Alguna vez un lector escéptico me mandó un correo en el que me preguntaba si todo lo que escribo que me pasa, realmente ocurre o lo invento nomás con fines narrativos. La pregunta era imbécil en sí misma pero merecía una respuesta así que contesté que para mi desgracia todo era dolorosamente cierto y que es por ello que parecía que mi obra era la de un ser humano “al que le pasan cosas”.
Existe gente que atrae personas del sexo opuesto, otros son unas chuchas cuereras para el dinero, hay a quien le caen rayos consuetudinariamente, yo simplemente atraigo desastres. El más reciente ocurrió en la precisa esquina de Minerva y Universidad cuando me dirigía a mi casa sin percatarme que un taxista jijo de la chingada se dirigía a la suya nomás que pasándose los altos. Lo impacté de costado y en ese momento pensé en cosas tan originales como la tasa de reemplazo demográfico en Chalchicomula. De inmediato y con enorme astucia el taxista procedió a –usemos un término clásico- “darse a la fuga”. Bajé del coche y traté de anotar la placa que resultó algo como “LX#$%%%#”, recogí mi defensa y me fui a mi casa para llamar al seguro. Ese fue el primer momento en que abrí la guantera y me encontré con un folleto que decía: “¿qué hacer en caso de un siniestro?”. Los consejos eran elementales pero lo más importante es que había un número telefónico. Marqué y se apareció un señor ajustador que me hizo llenar diecisiete formatos para luego marcar a su vez e informarme que yo no tenía ningún seguro contratado con ellos. Sufrí un ligero desconcierto ya que el folleto de ING no llegó a mi guantera levitando, sino lo puso ahí el señor que me vendió el carro. El ajustador elevó los ojos al cielo y me explicó que era un error más o menos común por lo que me dio el teléfono de otra compañía en la que resultó que yo estaba asegurado y de cuya existencia no tenía la menor idea.
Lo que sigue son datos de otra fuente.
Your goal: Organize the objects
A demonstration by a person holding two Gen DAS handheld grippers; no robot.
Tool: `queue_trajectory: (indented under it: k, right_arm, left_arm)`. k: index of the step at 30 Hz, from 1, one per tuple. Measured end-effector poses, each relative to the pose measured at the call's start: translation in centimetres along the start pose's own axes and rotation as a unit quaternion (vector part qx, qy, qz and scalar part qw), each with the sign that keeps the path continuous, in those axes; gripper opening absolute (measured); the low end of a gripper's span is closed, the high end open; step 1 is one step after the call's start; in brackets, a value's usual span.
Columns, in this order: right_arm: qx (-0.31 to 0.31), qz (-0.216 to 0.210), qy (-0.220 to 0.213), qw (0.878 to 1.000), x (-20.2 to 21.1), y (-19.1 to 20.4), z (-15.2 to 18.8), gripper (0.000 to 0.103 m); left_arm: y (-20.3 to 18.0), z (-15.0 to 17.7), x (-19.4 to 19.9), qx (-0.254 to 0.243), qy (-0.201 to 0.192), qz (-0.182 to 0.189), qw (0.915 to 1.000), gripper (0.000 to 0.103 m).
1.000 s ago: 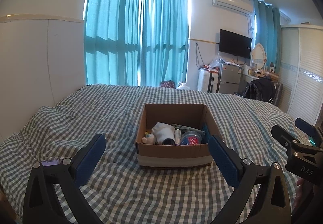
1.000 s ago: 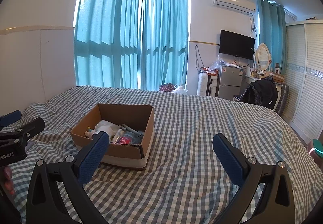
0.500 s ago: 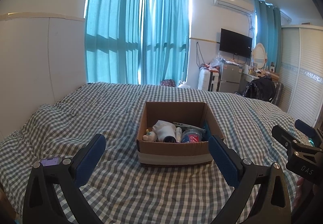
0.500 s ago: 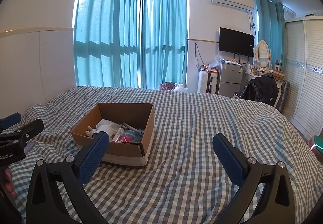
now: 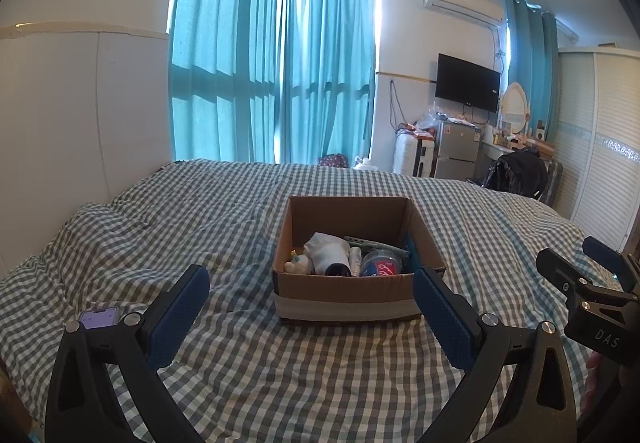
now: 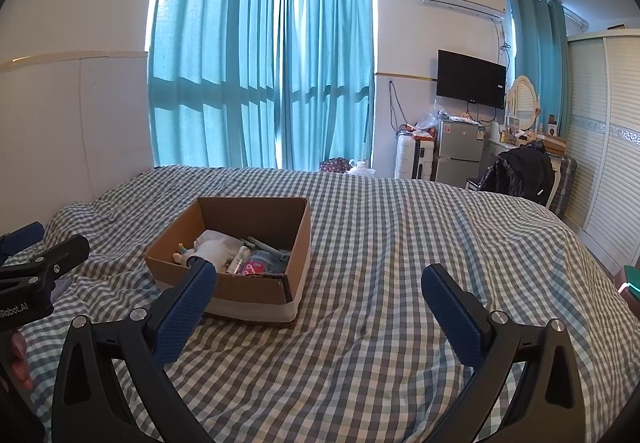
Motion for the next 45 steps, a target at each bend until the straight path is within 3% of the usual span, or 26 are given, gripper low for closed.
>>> queue_trajectory:
  k: [45]
  right_arm:
    - [-0.007, -0.002, 0.012, 1.0, 0.0, 0.45, 0.71, 0.103]
  left_arm:
    - [0.69, 0.78, -0.1, -0.003, 0.012, -0.004, 0.9999, 0.103]
Point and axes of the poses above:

Llegó un segundo ajustador llené nuevamente diecisiete formatos, le tomó fotos a mi coche, dijo: “esos taxistas son unos animales” y luego se fue dejándome una orden de entrada al taller.
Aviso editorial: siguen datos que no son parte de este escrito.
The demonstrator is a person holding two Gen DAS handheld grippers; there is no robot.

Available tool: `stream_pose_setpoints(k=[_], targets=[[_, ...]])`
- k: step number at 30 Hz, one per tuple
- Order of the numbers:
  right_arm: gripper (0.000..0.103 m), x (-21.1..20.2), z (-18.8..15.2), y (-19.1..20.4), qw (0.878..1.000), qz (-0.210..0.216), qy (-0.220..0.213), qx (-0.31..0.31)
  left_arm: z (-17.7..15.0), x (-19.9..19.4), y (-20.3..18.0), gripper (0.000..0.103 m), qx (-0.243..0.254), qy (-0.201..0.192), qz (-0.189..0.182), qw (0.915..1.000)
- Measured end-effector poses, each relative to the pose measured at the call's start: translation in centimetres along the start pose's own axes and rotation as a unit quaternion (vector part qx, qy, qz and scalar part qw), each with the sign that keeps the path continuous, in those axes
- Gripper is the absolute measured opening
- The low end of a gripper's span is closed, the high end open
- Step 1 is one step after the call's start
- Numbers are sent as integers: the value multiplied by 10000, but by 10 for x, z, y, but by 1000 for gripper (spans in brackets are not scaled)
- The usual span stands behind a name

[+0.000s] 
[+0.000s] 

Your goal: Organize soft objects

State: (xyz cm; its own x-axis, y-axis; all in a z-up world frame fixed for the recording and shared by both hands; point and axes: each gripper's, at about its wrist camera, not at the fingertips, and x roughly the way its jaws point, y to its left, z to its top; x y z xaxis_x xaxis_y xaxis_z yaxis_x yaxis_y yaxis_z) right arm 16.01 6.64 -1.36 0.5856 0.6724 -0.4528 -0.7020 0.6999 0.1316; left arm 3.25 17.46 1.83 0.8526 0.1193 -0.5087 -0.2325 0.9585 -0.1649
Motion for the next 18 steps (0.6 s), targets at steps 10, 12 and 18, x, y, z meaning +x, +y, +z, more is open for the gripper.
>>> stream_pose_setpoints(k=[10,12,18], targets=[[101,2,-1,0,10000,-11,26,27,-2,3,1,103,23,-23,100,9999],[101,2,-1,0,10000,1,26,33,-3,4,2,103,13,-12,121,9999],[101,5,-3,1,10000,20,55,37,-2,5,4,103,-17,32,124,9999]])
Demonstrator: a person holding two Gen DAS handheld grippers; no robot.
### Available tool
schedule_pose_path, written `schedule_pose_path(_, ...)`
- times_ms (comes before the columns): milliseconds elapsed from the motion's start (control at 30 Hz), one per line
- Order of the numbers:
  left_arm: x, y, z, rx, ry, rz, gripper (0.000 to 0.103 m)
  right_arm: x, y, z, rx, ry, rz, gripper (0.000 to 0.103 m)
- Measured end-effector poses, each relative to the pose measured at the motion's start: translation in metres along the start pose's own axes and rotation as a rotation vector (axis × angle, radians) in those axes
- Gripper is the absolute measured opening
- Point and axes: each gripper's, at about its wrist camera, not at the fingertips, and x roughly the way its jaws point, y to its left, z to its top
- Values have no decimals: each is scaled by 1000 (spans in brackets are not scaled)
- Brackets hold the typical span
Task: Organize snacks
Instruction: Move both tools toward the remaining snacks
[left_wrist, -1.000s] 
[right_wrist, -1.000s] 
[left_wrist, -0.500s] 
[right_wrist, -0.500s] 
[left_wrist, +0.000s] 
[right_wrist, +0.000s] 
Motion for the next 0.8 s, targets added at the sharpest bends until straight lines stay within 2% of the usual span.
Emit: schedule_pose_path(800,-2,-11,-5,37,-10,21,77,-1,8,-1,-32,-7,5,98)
Cuando llegué el lunes de la semana pasada a la Peugeot de Universidad me di cuenta que estaba a punto de reeditar mi relación con los prestadores de servicios que ha sido siempre anómala. En la cola había un joven con baba en las comisuras quejándose del “pésimo servicio” por lo que deduje correctamente que ya había valido madre. La señorita me explicó que les tomaría 72 horas deducir lo que a mí me había bastado medio minuto; que el coche estaba chocado y era necesario repararlo. Por lo que me pidió que llamara el jueves. Así lo hice y amablemente me informó que “no tenía línea” que ella se comunicaba cosa que por supuesto no ocurrió. El viernes tuve el gusto de ser comunicado con una contestadota que me informó que no había nadie y el sábado finalmente pude hablar con la señorita B quien me explicó esta vez que: a) no tenía la menor idea de cuándo estaría mi auto b) que mi coche no se había ido al taller todavía pero que “ya mero” c) que todo dependía de la información acerca de si contaban con las refacciones necesarias y que es por ello que me sugería comunicarme el martes para tratar de discernir una posible fecha de entrega.
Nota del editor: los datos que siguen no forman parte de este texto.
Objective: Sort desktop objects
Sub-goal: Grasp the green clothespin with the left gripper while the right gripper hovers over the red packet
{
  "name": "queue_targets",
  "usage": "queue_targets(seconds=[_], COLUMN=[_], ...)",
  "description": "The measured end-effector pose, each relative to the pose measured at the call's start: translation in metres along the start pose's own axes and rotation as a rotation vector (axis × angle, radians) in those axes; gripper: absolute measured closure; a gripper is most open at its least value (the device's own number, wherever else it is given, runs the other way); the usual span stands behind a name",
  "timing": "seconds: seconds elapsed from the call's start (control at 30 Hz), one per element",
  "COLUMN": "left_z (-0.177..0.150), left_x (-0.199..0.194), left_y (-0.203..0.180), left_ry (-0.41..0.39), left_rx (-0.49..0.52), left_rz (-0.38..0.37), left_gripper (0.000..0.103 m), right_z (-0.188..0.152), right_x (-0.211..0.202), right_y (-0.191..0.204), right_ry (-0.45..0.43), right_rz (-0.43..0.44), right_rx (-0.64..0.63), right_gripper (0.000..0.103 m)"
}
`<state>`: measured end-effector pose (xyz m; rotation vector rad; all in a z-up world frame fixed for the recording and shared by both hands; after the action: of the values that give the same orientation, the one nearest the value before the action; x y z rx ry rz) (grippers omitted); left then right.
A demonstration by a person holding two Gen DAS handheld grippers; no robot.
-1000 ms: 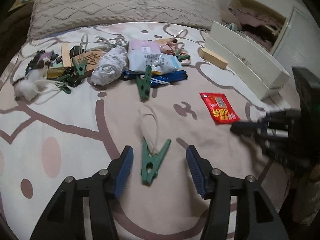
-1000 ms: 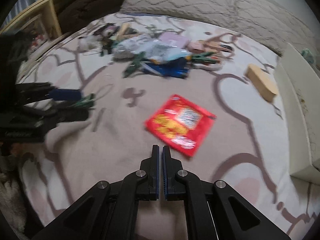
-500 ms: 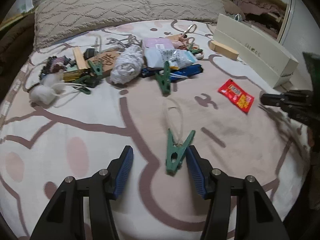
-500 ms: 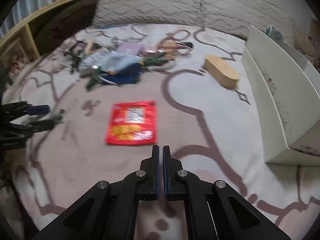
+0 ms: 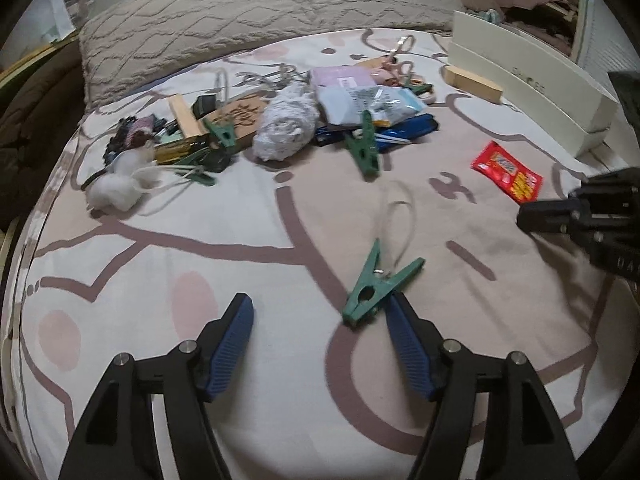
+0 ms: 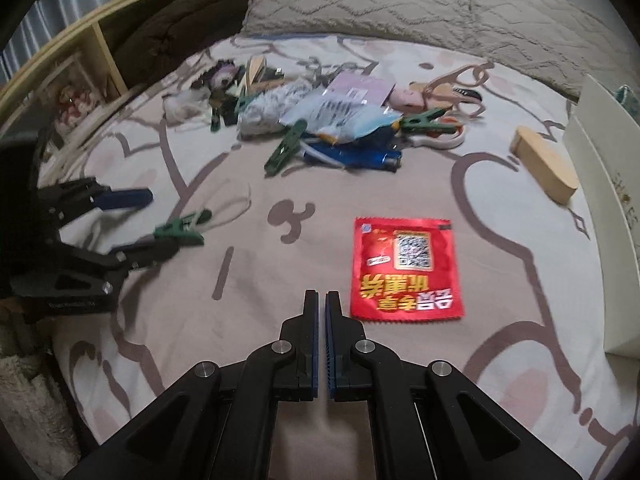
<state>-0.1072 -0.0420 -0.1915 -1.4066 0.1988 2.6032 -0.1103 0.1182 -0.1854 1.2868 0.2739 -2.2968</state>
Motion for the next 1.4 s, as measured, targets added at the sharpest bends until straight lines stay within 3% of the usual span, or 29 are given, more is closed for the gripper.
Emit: queue_targets(seconds=[0.27,0.5,0.63,0.97,1.2,1.3,1.4], left_z=[0.003,0.005,0.008,0.015,0.013,0.013,0.013], left_x=[0.0,-0.005,-0.001,0.011,0.014,0.014,0.012], left_y=[0.02,-0.005,-0.018,-0.019,-0.024,-0.022,-0.019], left_ry=[-0.01,-0.02,-0.008,-0.016,-0.023,-0.029,-0.041], left_rx=[-0.068,-0.039,-0.074,-0.199,-0.144,-0.15,-0.165], left_rz=[0.052,-0.093,-0.145,-0.098,-0.024,-0.021,-0.007], left_gripper=[0.027,0.025,0.02,0.017,0.017,0.024,0.041], right_z=[-0.007,-0.015,-0.018,-0.026,-0.028,-0.025,-0.02], right_x=[-0.001,-0.006,-0.009,-0.016,-0.027,-0.028,-0.028], right_y=[-0.025,-0.052,-0.06,-0.076,-0.084,-0.081,-0.08], right_ry=[0.002,-0.005,-0.013,-0.029,-0.06,-0.061,-0.073], right_rz=[-0.059,-0.087,-0.104,-0.16,-0.207,-0.172,-0.142], right_rx=[0.038,0.094,0.106,0.148,0.183,0.183,0.208], right_gripper=[0.101,0.101,0.101,0.101,0.101,0.101,0.101])
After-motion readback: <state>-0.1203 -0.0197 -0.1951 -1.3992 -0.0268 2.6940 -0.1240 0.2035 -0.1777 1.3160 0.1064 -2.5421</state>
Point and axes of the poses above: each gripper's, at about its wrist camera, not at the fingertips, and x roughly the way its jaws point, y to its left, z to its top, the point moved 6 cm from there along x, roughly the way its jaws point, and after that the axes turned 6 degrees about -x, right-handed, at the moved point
Me quedé pensando en la estupidez aditiva del taxista, del señor que me vendió el coche y de la agencia ya que estaba seguro que había llevado mi auto al lugar adecuado y no al mercado de la Viga. ¿Ver si tienen refacciones? Es tan imbécil como que un peluquero niegue el servicio porque no tiene navaja de rasurar. No entiendo y jamás entenderé la razón de esta ineficacia. El hecho, querido lector, es que me he vuelto un peatón muy avezado el otro día hasta al metrobús me subí en medio de una turba. Fui tocado indistintamente por todos los pasajeros por lo que creo que estoy embarazado…cosas de la mala suerte.